Classic
Rivals Sons’ latest album Head Down continues with the raunchy rockriff routine of last year’s
popular release Pressure & Time.
That said, it is a mature and varied third outing and doesn’t adhere entirely
to route one retro-rock, not that this is in any way a bad traverse – take new
band Stone Machine’s American Honey as
an excellent if singular example of this.
You’d be forgiven for wondering what I’m on about listening
to the first two tracks on this album. Both Keep
On Swinging and You Want To
thunder to tight repeated beats, and the vocal on the latter is as close to the
Robert Plant School of Emotional Howl as it could be. And all the better for
it. By third Wild Animal, however,
there is a West Coast harmonising and 60s pop drum rhythm that breaks the
mould.
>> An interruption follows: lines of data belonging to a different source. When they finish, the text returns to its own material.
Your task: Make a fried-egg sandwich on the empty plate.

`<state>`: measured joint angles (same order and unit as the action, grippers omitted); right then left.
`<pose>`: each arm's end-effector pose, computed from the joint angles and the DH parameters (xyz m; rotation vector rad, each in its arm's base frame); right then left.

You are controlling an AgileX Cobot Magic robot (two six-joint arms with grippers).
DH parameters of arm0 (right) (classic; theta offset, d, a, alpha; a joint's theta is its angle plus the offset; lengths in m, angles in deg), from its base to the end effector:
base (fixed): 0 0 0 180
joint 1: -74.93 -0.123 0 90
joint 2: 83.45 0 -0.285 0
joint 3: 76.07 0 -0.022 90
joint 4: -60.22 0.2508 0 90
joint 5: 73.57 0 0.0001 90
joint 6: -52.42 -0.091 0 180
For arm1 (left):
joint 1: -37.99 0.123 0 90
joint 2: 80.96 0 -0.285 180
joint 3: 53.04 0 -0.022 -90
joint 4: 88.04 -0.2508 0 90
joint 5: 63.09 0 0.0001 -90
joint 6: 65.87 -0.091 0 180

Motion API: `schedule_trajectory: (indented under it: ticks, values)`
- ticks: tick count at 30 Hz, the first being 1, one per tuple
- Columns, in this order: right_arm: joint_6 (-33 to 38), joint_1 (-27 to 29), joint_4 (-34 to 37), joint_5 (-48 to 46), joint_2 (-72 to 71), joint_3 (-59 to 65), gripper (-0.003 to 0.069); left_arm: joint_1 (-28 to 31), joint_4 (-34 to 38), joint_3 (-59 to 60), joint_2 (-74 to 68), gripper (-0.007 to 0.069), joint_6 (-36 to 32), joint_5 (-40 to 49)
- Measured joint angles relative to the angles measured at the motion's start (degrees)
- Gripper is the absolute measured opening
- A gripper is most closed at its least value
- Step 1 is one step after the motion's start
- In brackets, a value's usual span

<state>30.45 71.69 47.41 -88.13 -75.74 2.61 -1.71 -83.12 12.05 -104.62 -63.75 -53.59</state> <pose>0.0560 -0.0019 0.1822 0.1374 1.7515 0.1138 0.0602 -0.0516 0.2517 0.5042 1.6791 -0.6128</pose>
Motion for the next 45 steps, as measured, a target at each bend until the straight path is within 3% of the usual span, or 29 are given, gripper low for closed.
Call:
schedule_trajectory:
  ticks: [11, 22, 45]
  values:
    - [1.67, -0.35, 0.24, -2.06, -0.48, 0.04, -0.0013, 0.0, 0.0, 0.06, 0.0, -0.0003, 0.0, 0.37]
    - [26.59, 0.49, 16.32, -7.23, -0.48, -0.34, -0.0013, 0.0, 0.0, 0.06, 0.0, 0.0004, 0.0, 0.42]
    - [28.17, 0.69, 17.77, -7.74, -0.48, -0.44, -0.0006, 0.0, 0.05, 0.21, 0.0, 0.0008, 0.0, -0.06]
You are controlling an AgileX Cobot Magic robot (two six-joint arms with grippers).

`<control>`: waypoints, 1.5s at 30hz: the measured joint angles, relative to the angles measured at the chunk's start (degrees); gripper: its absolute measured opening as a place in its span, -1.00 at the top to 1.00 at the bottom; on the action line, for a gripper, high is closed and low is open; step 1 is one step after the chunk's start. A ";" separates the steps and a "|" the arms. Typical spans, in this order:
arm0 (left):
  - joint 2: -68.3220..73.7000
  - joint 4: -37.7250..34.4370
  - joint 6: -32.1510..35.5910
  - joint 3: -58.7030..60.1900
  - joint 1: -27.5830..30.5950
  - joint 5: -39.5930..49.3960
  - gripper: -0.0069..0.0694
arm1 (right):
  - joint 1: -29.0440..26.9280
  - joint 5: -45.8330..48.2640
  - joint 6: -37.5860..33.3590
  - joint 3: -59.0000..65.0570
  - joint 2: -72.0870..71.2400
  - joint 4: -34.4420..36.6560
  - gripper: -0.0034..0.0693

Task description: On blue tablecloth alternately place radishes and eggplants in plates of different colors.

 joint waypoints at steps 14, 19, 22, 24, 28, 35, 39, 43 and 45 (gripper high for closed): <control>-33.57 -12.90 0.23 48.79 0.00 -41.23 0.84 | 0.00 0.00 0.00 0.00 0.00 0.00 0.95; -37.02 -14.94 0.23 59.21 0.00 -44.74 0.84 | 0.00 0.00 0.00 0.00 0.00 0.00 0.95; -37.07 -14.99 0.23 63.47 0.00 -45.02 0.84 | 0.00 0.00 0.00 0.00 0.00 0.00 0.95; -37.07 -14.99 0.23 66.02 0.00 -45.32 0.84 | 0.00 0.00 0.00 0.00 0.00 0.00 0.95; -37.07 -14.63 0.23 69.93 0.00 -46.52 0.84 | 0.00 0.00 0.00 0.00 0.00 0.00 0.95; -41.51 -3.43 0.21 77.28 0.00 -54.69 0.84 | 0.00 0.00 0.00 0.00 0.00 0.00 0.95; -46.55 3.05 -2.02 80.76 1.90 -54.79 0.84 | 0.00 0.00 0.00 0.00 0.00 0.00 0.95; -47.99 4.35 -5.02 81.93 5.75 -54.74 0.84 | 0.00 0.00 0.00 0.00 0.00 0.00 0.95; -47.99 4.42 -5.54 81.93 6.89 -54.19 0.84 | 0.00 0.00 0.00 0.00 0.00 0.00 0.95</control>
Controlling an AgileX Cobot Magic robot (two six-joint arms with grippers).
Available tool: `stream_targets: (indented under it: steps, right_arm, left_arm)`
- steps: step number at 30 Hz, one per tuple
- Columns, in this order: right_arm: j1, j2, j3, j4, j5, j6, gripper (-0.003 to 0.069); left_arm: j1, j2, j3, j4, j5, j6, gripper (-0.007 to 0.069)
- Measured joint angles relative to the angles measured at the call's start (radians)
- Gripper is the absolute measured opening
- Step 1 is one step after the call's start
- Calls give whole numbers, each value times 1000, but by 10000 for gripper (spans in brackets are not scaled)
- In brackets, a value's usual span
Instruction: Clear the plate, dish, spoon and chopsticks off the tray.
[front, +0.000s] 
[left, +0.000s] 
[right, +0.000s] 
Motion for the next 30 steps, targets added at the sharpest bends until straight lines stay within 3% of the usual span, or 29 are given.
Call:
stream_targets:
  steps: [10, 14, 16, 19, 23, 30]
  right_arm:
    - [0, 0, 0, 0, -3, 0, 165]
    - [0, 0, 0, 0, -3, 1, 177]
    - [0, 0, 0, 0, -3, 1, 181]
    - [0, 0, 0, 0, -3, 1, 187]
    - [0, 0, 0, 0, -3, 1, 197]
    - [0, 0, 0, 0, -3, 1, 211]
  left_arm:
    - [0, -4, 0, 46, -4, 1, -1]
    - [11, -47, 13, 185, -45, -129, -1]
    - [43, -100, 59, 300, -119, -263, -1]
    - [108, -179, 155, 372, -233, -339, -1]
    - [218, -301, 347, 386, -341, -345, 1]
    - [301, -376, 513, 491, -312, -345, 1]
Fourth Until The Sun Comes Up
continues that groove with an echo of Steve Miller – it is an upbeat, breezy
number that is as much pop as it is rock.
But if you were getting worried about this direction, fifth Run From Revelation returns with pumping
drum and guitar and Jay Buchanan belting out that classic vocal. Sixth Jordan is a requisite slow acoustic
number, so well within the familiar template, but it does display the band’s
songwriting depth as well as Buchanan’s superb voice. Eighth The Heist has all the pomp of a late
60s pop-psyche anthem. Tenth Nova is
a two minute acoustic guitar interlude that slows and sooths before the double
monument of the next two tracks Manifest
Destiny. Here in Part 1 there is
a return to vocal harmony, with Buchanan refining his gruff norm to a higher
register, and the guitar is expansive in its atmospheric use of effects rather
than piledriving a catchy riff. Indeed, there is a wonderful extended psychedelic
solo. Part 2, as if determined to
remind us of the retro roots, is a gutsier echo of the former, the guitar
distorted around thundering drums.
The album closes on the absolutely beautiful True, an acoustic ballad with Buchanan
in almost operatic form - more Antony than Plant - birds tweeting in a bucolic
background of a song that could have been utterly anachronistic but which here
exemplifies the eclectic excellence of the band and this significant release.